• Work order: Go through the listing and set it down exactly, leaving out its pictures.

• Information supplied:
-*-

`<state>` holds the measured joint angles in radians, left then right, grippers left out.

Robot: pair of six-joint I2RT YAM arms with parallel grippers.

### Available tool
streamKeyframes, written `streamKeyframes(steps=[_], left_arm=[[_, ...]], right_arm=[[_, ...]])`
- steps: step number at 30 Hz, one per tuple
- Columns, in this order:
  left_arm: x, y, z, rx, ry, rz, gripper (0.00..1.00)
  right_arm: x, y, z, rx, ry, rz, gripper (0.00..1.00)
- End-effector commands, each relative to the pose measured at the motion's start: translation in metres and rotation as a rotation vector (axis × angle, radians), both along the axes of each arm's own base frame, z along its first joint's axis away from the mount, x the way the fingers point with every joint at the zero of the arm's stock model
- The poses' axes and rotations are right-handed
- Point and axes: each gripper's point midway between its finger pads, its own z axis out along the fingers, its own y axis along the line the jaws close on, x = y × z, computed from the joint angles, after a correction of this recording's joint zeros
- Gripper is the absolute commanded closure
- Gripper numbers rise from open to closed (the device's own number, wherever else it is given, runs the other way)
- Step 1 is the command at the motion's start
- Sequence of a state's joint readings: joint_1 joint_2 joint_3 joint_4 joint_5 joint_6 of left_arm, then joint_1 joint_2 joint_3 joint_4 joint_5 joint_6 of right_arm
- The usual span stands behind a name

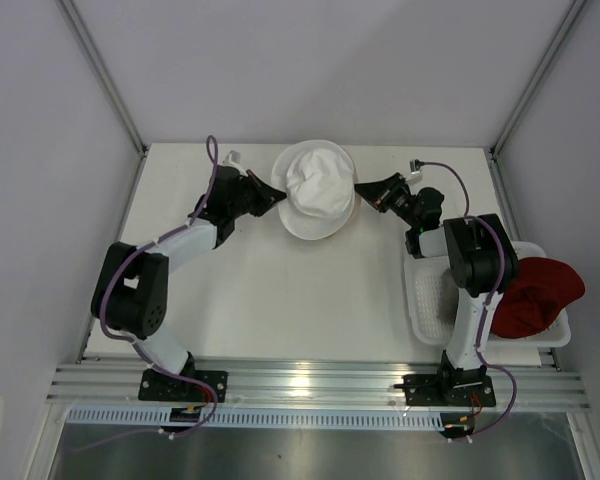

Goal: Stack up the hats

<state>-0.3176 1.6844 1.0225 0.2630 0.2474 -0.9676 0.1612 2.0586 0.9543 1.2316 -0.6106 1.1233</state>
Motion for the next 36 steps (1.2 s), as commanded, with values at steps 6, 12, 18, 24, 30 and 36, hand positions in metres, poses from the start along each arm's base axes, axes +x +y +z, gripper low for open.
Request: streamKeyframes(steps=[6, 12, 18, 24, 30, 36], left_arm=[[-0.011, -0.006, 0.096, -0.106, -0.135, -0.083, 0.99], [0.007, -0.001, 0.107, -0.144, -0.115, -0.046, 0.99], [0.024, -0.001, 0.088, -0.291, -0.029, -0.025, 0.99], [0.032, -0.004, 0.068, -0.285, 0.019, -0.035, 0.99], [0.024, 0.006, 0.028, -0.220, 0.051, -0.010, 0.99], [0.024, 0.007, -0.018, -0.146, 0.106, -0.027, 0.99]], right_arm=[[-0.024, -0.007, 0.078, 0.056, -0.077, -0.014, 1.00], [-0.016, -0.012, 0.092, 0.023, -0.054, -0.086, 1.00], [-0.003, -0.023, 0.065, -0.015, 0.086, -0.176, 1.00], [0.002, -0.026, 0.046, -0.089, 0.145, -0.191, 1.00], [0.001, -0.029, 0.027, -0.163, 0.188, -0.205, 1.00], [0.002, -0.037, 0.004, -0.227, 0.229, -0.236, 1.00]])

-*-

• Result of this task:
`<state>` holds the measured joint angles in radians, left then right, grippers left out.

Robot: pair of six-joint I2RT YAM arms with parallel grippers.

### Available tool
streamKeyframes, written `streamKeyframes(steps=[_], left_arm=[[_, ...]], right_arm=[[_, ...]])`
- steps: step number at 30 Hz, one per tuple
- Columns, in this order:
  left_arm: x, y, z, rx, ry, rz, gripper (0.00..1.00)
  right_arm: x, y, z, rx, ry, rz, gripper (0.00..1.00)
- End-effector commands, each relative to the pose measured at the motion's start: translation in metres and rotation as a rotation vector (axis × angle, radians), both along the axes of each arm's own base frame, z along its first joint's axis away from the mount, x the way the fingers point with every joint at the zero of the arm's stock model
- The poses' axes and rotations are right-handed
- Point and axes: each gripper's point midway between its finger pads, its own z axis out along the fingers, its own y axis along the line the jaws close on, x = y × z, computed from the joint angles, after a correction of this recording's joint zeros
- Gripper is the absolute commanded closure
- Gripper numbers rise from open to closed (the device's own number, wherever else it is given, runs the other way)
- Step 1 is the command at the motion's start
- Sequence of a state's joint readings: joint_1 joint_2 joint_3 joint_4 joint_5 joint_6 of left_arm, then joint_1 joint_2 joint_3 joint_4 joint_5 joint_6 of right_arm
- The usual span stands behind a name


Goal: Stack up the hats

<state>-0.3176 1.6844 1.0225 0.2630 0.2474 -0.9676 0.1612 2.0586 0.9543 1.2316 -0.6106 1.1233</state>
Motion for the next 36 steps (1.2 s), as commanded, with values at steps 6, 12, 18, 24, 30 and 36, hand positions in metres, poses from the start along each arm's base axes, axes +x +y +z, gripper low for open.
Request: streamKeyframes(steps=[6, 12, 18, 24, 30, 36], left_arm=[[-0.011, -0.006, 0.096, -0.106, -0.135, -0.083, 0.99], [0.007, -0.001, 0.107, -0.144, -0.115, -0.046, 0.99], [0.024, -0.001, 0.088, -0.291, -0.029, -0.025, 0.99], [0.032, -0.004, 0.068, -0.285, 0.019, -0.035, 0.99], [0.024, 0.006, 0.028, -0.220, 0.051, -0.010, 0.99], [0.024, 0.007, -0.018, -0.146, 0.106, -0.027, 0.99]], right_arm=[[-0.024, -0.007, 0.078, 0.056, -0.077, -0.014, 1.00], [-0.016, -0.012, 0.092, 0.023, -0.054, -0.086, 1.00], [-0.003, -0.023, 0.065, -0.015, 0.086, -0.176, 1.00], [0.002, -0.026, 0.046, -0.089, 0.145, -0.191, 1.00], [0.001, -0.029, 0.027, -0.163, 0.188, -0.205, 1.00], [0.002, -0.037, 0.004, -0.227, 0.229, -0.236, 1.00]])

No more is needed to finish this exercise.